Exercise brief: Where in the data below does the word "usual" appear? Copy every line that has it.

Stored items:
※ ※ ※

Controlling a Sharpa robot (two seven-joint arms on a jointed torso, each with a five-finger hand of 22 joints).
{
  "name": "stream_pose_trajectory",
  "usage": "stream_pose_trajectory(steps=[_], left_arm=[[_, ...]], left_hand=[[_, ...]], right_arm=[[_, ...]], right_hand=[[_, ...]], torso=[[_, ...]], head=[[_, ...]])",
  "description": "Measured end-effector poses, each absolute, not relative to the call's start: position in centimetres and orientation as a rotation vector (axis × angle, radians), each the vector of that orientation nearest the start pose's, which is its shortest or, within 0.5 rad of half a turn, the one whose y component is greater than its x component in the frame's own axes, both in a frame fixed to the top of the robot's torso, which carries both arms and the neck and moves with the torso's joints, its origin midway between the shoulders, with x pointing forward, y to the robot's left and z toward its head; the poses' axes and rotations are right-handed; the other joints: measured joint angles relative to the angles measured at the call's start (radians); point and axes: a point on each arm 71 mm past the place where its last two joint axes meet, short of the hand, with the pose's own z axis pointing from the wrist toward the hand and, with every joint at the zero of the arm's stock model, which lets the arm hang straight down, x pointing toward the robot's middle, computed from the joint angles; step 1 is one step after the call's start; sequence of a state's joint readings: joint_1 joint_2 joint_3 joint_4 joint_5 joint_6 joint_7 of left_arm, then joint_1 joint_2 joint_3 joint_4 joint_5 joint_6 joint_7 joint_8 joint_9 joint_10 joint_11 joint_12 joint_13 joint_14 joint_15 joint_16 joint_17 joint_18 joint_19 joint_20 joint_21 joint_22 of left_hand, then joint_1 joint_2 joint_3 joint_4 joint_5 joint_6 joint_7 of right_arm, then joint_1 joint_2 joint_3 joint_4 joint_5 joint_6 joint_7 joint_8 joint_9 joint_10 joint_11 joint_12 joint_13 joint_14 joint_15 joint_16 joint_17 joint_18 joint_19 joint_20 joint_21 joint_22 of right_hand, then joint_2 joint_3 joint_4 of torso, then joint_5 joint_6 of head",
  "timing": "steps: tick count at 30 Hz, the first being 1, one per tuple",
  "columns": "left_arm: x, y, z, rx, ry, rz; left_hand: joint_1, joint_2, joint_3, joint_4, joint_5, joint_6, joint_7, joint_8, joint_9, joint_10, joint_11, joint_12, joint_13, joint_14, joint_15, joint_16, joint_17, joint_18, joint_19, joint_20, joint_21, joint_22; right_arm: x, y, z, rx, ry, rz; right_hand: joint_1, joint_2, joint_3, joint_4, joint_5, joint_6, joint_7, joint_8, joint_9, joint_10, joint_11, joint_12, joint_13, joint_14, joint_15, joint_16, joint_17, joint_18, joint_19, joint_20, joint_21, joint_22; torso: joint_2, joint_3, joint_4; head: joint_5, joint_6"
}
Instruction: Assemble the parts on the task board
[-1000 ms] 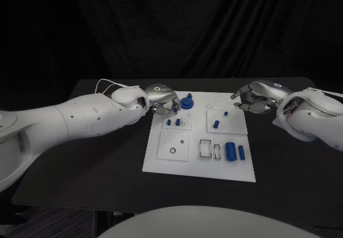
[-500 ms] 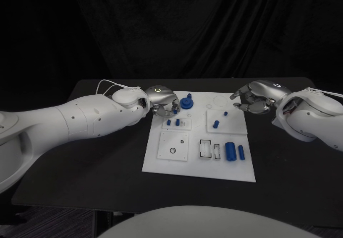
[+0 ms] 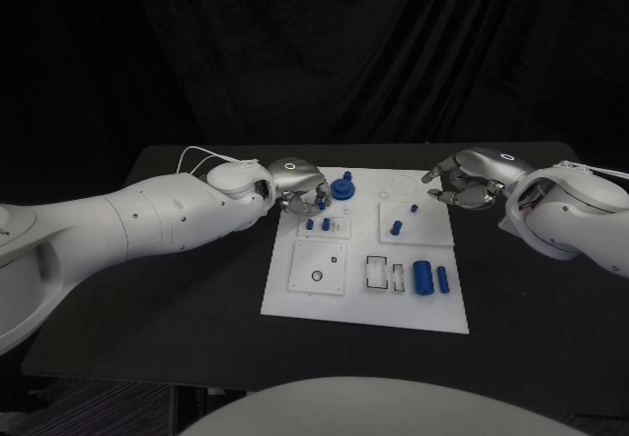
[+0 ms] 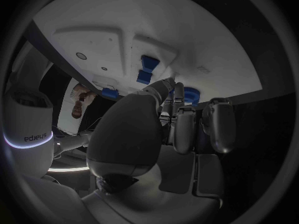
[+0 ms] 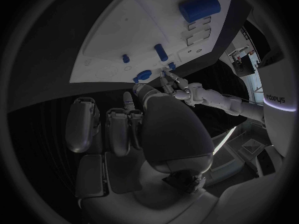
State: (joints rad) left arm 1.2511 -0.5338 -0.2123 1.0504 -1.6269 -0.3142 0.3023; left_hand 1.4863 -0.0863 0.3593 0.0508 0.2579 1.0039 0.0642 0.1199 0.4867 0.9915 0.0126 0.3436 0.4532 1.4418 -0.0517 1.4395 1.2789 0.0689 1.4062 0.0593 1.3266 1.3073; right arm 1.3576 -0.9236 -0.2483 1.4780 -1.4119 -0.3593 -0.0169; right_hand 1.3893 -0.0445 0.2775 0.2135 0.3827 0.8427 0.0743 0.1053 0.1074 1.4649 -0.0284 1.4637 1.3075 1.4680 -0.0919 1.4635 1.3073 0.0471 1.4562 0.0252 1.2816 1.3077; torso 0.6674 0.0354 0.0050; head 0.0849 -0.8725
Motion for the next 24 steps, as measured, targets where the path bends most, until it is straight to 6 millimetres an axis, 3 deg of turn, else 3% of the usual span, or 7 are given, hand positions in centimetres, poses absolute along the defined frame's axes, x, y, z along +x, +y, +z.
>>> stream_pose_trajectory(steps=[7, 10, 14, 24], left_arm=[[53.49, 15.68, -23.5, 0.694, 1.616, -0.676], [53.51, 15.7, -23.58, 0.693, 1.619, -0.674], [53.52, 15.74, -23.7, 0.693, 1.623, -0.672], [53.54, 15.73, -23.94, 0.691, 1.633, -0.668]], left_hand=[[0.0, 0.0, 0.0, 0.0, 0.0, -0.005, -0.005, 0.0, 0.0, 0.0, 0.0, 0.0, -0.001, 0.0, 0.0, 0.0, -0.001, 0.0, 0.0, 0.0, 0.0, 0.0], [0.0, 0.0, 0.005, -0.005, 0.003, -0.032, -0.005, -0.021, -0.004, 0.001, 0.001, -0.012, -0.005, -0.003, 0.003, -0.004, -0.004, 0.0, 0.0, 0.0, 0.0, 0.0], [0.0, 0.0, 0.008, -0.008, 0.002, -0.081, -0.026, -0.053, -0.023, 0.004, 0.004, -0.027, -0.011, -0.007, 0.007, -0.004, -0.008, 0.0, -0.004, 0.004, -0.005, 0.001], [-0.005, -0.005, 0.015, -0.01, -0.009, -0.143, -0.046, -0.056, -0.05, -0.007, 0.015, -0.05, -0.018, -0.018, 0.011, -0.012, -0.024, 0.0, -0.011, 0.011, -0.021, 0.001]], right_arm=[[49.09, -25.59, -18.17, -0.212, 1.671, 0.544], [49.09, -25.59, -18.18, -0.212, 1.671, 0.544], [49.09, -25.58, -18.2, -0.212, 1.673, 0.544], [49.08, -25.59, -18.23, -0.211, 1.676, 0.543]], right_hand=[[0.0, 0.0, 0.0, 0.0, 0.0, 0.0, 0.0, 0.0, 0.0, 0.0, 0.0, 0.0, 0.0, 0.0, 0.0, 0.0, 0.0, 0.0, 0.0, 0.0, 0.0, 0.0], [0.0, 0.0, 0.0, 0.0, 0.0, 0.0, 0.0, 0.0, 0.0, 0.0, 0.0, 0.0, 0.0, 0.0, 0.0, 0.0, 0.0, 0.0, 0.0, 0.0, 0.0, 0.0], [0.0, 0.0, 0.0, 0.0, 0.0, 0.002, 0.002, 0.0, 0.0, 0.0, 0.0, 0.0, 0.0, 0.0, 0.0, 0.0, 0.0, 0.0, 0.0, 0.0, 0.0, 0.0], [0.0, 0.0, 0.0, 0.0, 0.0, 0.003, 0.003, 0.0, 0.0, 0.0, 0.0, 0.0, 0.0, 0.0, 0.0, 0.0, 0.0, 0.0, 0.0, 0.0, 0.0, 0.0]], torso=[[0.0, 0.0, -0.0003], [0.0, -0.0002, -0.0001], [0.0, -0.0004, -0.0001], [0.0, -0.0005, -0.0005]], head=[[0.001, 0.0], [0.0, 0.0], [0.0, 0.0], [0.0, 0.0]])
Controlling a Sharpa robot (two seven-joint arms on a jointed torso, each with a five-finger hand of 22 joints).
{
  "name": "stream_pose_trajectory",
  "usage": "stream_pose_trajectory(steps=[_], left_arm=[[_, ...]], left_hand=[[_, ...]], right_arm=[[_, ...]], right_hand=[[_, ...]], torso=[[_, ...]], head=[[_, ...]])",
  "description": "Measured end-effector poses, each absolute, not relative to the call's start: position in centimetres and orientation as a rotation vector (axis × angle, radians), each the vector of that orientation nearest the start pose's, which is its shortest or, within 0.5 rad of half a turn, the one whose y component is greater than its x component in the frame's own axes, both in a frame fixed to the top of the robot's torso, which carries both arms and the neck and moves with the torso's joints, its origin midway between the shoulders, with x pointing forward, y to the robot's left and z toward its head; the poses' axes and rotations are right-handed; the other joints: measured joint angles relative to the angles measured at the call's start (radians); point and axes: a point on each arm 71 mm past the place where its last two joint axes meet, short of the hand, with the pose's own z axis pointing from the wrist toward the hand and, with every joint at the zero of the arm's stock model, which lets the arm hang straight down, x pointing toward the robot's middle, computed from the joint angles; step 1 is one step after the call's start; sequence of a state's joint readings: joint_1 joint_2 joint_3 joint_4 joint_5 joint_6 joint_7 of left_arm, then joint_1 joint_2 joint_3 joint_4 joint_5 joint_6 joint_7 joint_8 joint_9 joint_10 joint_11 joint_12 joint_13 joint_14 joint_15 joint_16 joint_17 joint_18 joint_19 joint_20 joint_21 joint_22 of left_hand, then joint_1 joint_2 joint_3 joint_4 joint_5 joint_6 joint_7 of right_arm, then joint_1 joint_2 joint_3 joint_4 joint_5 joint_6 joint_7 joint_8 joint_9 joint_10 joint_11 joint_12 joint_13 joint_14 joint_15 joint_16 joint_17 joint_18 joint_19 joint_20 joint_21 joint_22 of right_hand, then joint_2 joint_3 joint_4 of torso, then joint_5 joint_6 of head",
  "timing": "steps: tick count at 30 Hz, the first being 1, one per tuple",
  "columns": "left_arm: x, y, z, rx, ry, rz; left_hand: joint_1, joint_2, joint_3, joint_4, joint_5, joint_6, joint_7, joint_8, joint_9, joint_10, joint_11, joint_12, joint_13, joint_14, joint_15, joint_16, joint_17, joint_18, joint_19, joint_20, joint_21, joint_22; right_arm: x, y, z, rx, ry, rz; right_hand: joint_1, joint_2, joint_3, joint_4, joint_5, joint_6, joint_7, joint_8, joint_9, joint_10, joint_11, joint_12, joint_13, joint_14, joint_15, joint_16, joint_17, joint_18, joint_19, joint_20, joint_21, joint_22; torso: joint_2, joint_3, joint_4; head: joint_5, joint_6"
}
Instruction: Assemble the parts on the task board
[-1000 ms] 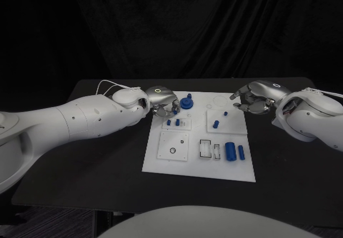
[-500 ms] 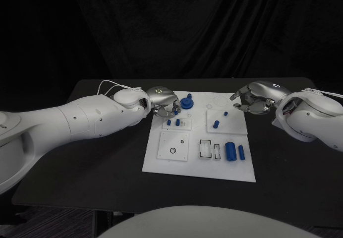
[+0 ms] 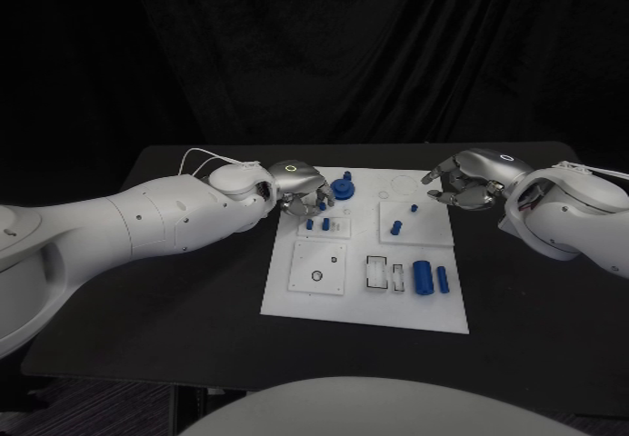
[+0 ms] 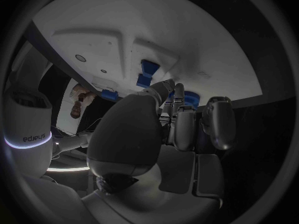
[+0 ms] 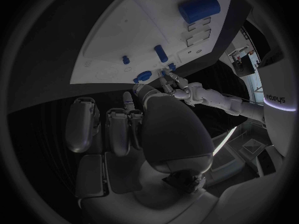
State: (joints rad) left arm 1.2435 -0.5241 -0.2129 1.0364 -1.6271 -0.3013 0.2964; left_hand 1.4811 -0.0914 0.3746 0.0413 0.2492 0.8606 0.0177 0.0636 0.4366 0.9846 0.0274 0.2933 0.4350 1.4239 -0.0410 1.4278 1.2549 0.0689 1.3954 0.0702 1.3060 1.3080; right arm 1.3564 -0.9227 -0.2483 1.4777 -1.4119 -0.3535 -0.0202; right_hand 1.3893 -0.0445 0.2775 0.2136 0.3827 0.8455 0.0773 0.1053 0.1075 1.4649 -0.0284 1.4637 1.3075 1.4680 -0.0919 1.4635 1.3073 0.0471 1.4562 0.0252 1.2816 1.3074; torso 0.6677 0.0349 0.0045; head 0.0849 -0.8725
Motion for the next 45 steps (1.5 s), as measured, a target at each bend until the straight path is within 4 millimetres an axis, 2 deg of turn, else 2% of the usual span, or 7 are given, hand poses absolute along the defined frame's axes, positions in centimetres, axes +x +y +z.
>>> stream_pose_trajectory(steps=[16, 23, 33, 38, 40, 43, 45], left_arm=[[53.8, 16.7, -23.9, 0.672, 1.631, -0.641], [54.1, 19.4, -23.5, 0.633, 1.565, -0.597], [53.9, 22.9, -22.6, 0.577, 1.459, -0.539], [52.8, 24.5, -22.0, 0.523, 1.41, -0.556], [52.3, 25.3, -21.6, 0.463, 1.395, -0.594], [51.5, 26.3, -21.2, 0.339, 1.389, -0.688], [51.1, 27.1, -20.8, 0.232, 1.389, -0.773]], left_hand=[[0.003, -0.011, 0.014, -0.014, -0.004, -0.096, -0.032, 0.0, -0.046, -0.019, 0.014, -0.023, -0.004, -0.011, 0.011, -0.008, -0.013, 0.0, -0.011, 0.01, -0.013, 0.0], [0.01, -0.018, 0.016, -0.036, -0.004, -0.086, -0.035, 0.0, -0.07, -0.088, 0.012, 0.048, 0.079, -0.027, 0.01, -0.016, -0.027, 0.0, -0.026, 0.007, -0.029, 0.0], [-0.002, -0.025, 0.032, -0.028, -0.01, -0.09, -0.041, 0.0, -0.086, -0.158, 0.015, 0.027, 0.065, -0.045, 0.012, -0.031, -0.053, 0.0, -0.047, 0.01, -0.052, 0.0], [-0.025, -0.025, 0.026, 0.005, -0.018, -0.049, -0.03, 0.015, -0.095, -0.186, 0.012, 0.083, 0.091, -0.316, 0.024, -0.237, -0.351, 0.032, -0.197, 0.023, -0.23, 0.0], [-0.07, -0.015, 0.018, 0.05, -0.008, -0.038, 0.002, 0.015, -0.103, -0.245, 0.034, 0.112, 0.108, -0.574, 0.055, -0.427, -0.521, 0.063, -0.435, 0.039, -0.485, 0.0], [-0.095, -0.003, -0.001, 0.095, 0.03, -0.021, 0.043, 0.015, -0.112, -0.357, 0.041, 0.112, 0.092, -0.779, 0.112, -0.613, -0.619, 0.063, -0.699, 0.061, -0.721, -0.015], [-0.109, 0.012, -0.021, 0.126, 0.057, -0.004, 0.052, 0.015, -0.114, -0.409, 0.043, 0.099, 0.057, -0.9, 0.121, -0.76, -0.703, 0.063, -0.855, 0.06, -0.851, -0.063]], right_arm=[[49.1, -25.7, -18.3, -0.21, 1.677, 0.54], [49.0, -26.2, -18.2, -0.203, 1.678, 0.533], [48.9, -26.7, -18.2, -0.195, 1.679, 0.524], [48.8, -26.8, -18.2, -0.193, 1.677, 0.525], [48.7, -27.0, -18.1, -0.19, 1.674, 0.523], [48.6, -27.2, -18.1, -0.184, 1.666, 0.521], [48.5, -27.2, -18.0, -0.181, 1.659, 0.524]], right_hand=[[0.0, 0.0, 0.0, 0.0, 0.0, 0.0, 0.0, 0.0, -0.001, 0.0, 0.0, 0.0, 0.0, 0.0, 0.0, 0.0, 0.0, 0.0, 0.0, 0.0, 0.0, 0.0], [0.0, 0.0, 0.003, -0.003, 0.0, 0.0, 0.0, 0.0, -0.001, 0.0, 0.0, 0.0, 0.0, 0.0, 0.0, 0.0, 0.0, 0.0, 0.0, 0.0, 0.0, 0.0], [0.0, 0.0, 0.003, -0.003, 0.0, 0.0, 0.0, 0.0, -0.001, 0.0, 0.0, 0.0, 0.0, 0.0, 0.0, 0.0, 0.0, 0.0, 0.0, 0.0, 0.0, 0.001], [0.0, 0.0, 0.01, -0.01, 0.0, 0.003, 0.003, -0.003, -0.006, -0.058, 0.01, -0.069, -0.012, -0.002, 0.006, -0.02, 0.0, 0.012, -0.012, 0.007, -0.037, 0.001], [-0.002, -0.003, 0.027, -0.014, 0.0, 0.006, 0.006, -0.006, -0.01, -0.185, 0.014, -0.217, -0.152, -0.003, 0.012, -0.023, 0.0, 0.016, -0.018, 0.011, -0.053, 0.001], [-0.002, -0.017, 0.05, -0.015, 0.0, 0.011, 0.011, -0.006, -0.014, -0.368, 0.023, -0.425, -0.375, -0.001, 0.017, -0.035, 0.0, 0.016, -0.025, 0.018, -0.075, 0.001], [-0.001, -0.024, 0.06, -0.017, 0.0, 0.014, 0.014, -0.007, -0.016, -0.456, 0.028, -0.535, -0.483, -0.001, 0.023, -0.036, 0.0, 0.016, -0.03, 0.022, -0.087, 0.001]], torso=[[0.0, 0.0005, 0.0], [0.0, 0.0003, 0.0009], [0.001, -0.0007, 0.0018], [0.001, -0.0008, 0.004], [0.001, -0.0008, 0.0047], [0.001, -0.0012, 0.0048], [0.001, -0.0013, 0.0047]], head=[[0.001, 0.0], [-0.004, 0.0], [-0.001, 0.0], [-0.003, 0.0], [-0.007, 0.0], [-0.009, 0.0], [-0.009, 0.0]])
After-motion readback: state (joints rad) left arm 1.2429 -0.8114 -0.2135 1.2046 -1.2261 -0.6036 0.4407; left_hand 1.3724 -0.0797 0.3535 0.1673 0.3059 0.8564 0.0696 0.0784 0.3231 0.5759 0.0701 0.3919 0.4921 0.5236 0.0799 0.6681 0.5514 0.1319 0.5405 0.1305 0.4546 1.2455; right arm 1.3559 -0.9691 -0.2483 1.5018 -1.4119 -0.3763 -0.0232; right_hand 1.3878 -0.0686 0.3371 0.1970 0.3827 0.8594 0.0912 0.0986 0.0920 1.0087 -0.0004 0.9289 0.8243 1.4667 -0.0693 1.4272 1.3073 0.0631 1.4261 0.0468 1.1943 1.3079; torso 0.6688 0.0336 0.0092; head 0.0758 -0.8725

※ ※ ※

Problem solution:
Motion for the next 24 steps, as measured, targets where the path bends most, until it is straight to 6 millimetres an axis, 3 deg of turn, else 3% of the usual span, or 7 are given, hand positions in centimetres, poses absolute along the defined frame's axes, x, y, z along +x, +y, +z.
Motion for the next 45 steps (1.5 s), as measured, a target at each bend until the straight path is within 4 millimetres an axis, 2 deg of turn, else 2% of the usual span, or 7 are given, hand poses absolute along the defined frame's axes, positions in centimetres, axes +x +y +z.

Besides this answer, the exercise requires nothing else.